Collected data
--- START ---

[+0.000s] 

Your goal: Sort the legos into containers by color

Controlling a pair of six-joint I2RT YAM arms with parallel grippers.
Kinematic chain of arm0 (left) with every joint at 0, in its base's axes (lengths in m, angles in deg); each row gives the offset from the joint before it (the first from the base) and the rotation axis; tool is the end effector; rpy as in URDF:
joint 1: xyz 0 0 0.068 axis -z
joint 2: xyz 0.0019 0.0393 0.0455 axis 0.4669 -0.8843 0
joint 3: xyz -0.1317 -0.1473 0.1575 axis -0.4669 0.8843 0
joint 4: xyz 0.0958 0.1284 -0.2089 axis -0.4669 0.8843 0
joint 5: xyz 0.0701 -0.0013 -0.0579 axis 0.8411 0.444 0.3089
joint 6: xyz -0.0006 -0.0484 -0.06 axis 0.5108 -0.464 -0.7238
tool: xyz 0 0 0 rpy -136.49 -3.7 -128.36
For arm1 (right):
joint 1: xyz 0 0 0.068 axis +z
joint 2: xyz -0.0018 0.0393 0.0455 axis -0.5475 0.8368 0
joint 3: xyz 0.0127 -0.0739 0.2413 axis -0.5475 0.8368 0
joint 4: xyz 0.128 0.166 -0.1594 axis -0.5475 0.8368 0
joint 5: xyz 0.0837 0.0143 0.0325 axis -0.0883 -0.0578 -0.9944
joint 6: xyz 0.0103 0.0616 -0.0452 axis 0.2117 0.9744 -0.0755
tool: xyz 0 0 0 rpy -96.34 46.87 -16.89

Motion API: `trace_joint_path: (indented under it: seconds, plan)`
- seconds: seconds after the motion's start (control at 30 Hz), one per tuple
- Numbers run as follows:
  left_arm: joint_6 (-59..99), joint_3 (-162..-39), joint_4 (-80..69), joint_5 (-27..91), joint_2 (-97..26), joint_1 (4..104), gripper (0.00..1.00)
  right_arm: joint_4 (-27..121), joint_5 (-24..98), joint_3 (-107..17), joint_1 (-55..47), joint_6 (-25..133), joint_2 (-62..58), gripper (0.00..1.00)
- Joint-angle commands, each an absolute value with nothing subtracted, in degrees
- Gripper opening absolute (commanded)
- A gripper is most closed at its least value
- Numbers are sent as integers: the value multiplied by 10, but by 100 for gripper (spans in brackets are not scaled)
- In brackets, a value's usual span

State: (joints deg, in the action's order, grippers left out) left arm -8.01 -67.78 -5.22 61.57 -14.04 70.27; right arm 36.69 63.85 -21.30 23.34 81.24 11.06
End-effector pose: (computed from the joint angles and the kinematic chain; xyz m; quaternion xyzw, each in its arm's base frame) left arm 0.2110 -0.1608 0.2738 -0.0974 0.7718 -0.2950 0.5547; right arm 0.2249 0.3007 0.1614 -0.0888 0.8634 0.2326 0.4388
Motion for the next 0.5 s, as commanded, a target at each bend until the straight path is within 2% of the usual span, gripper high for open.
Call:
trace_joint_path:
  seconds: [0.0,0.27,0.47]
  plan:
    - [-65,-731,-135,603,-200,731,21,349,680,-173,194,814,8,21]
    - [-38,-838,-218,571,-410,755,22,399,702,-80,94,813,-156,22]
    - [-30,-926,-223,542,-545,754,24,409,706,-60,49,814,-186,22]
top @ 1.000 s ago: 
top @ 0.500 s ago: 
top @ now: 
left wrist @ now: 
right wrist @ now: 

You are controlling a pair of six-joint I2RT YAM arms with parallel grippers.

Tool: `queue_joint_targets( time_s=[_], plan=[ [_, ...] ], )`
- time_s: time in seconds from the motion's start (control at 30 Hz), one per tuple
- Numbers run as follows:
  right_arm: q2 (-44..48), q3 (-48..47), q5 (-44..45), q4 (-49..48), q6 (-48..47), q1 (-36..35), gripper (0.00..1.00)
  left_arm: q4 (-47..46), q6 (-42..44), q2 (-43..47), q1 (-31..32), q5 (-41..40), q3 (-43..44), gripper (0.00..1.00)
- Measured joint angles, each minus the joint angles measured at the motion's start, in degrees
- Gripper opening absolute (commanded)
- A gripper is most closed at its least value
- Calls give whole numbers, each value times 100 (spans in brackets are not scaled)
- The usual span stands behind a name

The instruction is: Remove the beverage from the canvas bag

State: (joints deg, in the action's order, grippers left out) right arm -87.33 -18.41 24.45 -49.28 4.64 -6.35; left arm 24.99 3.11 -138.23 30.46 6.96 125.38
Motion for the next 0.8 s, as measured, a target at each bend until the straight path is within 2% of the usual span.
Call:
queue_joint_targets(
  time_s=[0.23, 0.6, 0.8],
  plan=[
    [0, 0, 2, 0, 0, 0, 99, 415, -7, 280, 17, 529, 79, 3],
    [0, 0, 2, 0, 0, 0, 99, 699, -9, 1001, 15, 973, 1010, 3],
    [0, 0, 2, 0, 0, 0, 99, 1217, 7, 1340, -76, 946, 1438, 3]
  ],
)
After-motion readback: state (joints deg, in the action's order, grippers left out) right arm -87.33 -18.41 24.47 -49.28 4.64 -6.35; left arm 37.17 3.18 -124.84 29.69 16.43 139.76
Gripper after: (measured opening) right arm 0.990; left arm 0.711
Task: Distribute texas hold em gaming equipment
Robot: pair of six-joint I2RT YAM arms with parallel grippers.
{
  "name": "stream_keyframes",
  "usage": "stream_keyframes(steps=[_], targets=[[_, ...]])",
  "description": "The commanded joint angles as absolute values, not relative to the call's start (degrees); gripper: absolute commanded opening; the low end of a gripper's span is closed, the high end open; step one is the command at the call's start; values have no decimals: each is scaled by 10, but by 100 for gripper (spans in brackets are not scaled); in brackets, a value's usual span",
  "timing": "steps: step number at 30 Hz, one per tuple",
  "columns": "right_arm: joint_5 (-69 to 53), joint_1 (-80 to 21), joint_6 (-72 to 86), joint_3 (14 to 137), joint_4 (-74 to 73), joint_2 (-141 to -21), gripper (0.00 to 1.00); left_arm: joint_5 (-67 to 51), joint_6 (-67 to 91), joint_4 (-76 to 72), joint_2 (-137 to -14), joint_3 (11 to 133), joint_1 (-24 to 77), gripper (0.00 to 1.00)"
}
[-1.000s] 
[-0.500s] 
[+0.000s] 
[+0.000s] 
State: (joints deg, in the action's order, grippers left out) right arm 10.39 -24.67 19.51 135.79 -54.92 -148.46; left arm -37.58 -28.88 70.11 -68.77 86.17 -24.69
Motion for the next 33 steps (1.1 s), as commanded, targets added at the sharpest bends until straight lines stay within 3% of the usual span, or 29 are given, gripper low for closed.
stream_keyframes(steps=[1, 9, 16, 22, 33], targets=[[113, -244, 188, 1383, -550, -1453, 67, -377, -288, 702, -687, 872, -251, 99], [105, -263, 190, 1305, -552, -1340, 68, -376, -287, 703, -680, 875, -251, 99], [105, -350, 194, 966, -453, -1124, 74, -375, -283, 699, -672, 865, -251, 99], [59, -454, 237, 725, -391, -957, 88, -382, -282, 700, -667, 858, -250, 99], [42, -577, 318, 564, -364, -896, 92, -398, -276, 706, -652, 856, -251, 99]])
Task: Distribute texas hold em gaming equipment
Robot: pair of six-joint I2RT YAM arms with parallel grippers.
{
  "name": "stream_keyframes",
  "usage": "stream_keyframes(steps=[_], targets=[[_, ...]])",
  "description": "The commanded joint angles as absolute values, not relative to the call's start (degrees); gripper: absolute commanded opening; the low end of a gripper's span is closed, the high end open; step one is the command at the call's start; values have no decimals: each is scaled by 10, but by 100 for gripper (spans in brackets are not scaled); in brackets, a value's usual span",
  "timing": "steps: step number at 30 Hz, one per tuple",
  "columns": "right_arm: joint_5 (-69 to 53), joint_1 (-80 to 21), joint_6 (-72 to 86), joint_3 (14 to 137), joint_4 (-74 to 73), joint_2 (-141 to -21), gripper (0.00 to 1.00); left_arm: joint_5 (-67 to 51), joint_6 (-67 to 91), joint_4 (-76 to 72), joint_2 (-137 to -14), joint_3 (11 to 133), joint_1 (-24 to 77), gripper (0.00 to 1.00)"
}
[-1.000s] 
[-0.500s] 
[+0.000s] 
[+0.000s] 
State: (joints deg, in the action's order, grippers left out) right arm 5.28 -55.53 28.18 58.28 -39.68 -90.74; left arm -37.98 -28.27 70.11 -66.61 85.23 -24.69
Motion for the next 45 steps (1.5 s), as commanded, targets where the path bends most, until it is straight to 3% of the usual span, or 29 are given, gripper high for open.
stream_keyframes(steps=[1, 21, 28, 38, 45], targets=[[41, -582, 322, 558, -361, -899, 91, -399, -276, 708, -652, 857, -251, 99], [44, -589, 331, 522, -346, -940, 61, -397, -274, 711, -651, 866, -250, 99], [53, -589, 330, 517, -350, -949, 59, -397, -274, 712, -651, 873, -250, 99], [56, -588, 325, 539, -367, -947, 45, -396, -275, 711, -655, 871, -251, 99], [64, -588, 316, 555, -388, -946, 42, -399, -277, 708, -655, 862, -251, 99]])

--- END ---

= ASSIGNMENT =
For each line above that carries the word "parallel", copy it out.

= YOUR SOLUTION =
Controlling a pair of six-joint I2RT YAM arms with parallel grippers.
You are controlling a pair of six-joint I2RT YAM arms with parallel grippers.
Robot: pair of six-joint I2RT YAM arms with parallel grippers.
Robot: pair of six-joint I2RT YAM arms with parallel grippers.

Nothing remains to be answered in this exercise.